En revanche, beaucoup de techniques ne comptez pas sur un équipement spécial, ce qui les rend plus facile et moins coûteux à appliquer et à reproduire. Une méthode répandue pour la manipulation de la structure est coulée solvant21,22,23. Les particules sont ajoutés avant la réaction de polymérisation et sont distribués de façon homogène pour saturer la solution. Après la polymérisation, une modification des conditions, comme une dilution ou une modification de pH, mène à la solvatation des particules, tandis que les pores restent dans le matériau. Les produits chimiques utilisés dans ces techniques, comme le sel, sucre, paraffine, gélatine et la craie, sont bon marché et facilement disponible. En lyophilisation, hydrogels gonflés sont gelés. La sublimation subséquente des phases liquides sous un vide est ensuite effectué23,24,25. Sublimation de l’eau du réseau est assez douce pour maintenir les structures 3D spécifiques du matériau.

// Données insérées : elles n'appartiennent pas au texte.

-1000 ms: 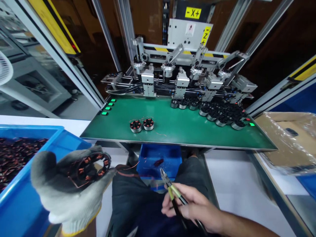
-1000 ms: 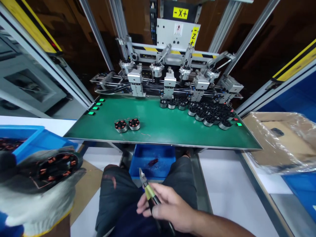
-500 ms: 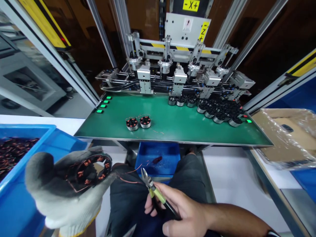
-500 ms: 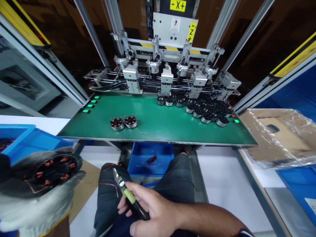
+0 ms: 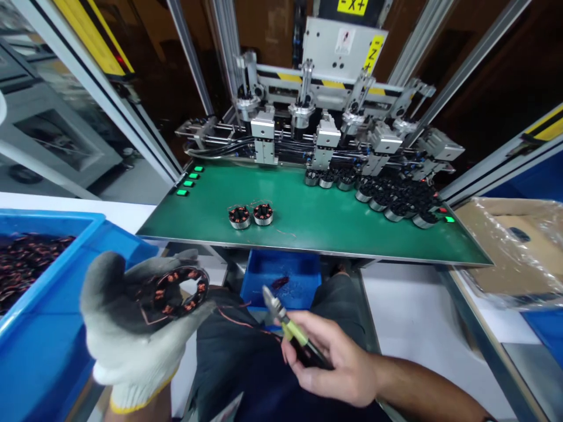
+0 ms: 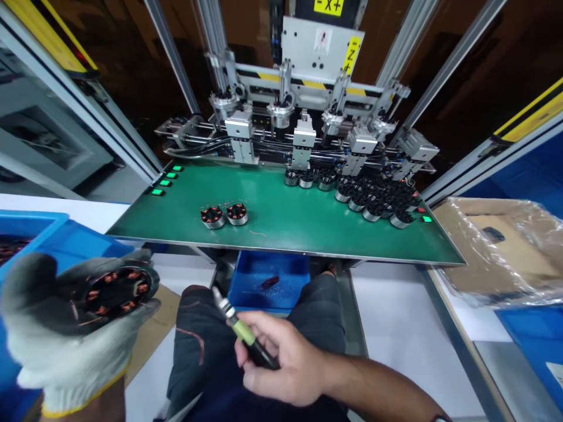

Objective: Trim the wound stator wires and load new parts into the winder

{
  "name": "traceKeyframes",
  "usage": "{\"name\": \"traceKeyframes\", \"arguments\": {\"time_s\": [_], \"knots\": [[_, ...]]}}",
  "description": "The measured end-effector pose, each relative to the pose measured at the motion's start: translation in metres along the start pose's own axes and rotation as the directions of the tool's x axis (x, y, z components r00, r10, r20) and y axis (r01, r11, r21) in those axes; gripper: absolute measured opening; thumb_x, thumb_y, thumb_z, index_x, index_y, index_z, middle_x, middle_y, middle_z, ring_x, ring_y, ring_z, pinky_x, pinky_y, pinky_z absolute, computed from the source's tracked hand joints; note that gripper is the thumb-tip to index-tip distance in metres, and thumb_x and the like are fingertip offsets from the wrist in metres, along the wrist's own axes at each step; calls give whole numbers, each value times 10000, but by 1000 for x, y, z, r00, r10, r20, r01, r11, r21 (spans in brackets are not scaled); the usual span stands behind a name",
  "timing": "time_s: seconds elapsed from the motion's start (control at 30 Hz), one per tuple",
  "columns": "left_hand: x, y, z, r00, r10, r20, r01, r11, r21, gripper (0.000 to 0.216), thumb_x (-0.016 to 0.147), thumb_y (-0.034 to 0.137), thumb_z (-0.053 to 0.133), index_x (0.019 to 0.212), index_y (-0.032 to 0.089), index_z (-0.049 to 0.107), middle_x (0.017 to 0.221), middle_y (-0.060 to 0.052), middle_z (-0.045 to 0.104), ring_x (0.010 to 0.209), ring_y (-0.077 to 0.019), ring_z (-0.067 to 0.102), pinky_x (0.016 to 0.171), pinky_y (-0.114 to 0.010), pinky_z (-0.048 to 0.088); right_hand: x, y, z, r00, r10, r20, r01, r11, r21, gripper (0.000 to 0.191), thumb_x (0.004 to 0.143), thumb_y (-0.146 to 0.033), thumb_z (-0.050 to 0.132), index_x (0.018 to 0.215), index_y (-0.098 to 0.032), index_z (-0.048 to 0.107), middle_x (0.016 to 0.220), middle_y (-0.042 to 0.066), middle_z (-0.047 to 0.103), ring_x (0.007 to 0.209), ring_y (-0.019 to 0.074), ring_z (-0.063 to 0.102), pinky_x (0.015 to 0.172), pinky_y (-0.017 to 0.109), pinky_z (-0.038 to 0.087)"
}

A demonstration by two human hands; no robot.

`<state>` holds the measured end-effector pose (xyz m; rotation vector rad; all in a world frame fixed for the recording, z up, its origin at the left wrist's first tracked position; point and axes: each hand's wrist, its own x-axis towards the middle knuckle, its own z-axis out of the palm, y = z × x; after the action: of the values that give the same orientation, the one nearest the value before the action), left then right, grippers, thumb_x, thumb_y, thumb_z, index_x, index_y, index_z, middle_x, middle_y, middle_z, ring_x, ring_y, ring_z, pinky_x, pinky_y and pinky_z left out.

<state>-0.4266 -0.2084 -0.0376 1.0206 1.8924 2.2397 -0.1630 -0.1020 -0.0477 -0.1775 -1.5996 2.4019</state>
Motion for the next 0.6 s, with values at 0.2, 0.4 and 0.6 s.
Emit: {"name": "traceKeyframes", "arguments": {"time_s": [0.2, 0.4, 0.6], "knots": [[2, 9, 7, 962, -55, 266, 83, 992, -94, 1083, 541, 19, 889, 1493, 343, 487, 1069, 9, 775, 923, -201, 768, 784, -295, 669, 6, -49, -24, 1000, 24, -9, -26, 975, -221, 526, 883, -134, 664, 1365, -213, 470, 1061, 52, 567, 837, 106, 576, 775, 280, 495], [-10, 10, 11, 875, -46, 482, 10, 997, 76, 952, 663, 88, 753, 1529, 298, 418, 1106, -52, 769, 1004, -239, 764, 858, -331, 657, 42, -88, -15, 969, -198, 148, 246, 821, -515, 720, 771, -34, 575, 1466, -171, 446, 1273, 144, 632, 1028, 171, 650, 831, 287, 561], [-25, 4, -1, 834, -172, 524, 11, 955, 295, 1027, 597, 125, 752, 1554, 269, 410, 1267, -113, 744, 1093, -322, 752, 911, -398, 652, 78, -98, -4, 973, -104, 206, 213, 749, -628, 696, 727, -90, 587, 1417, -134, 506, 1245, 116, 685, 1096, 202, 681, 982, 322, 548]]}}
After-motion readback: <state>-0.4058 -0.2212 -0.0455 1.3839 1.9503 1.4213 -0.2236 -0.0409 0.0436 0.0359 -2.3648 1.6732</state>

En gaz écumant, une solution est transmis en continu avec un gaz alors que la polymérisation se déroule, en laissant les pores dans le gel de21. La taille et la distribution des pores est réglable selon le flux de gaz.
Pour former l’hydrogel de protéine, BSA réagit avec le chlorure de tétrakis (hydroxyméthyl) phosphonium (THPC) dans une réaction de Mannich-type afin de permettre la formation de liaisons covalentes entre les amines primaires et les groupes hydroxyles de la molécule de quatre bras linker26. Intermédiaires nuisibles possibles sont éliminés par lavage excessif du matériel après que la réaction se produit.
Cette étude démontre la possibilité de traiter un matériau à base de BSA avec différentes techniques pour manipuler et adapter la taille des pores. Chacune des techniques peut être utilisé dans n’importe quel laboratoire dans le monde entier, car aucun équipement spécial n’est nécessaire. En outre, différents paramètres, tels que taux de gonflement, dégradabilité enzymatique, stabilité de pH et sensibilité à la température, examinées et comparées entre elles, en particulier quant à l’influence des différentes techniques sur la génération des architectures 3D. Enfin, les matériaux ont été fonctionnalisés avec des peptides de cellule-adhésif pour examiner l’application possible du matériel pour la culture cellulaire. Deux lignées de cellules de différents modèles ont été utilisées : A549 et MCF7.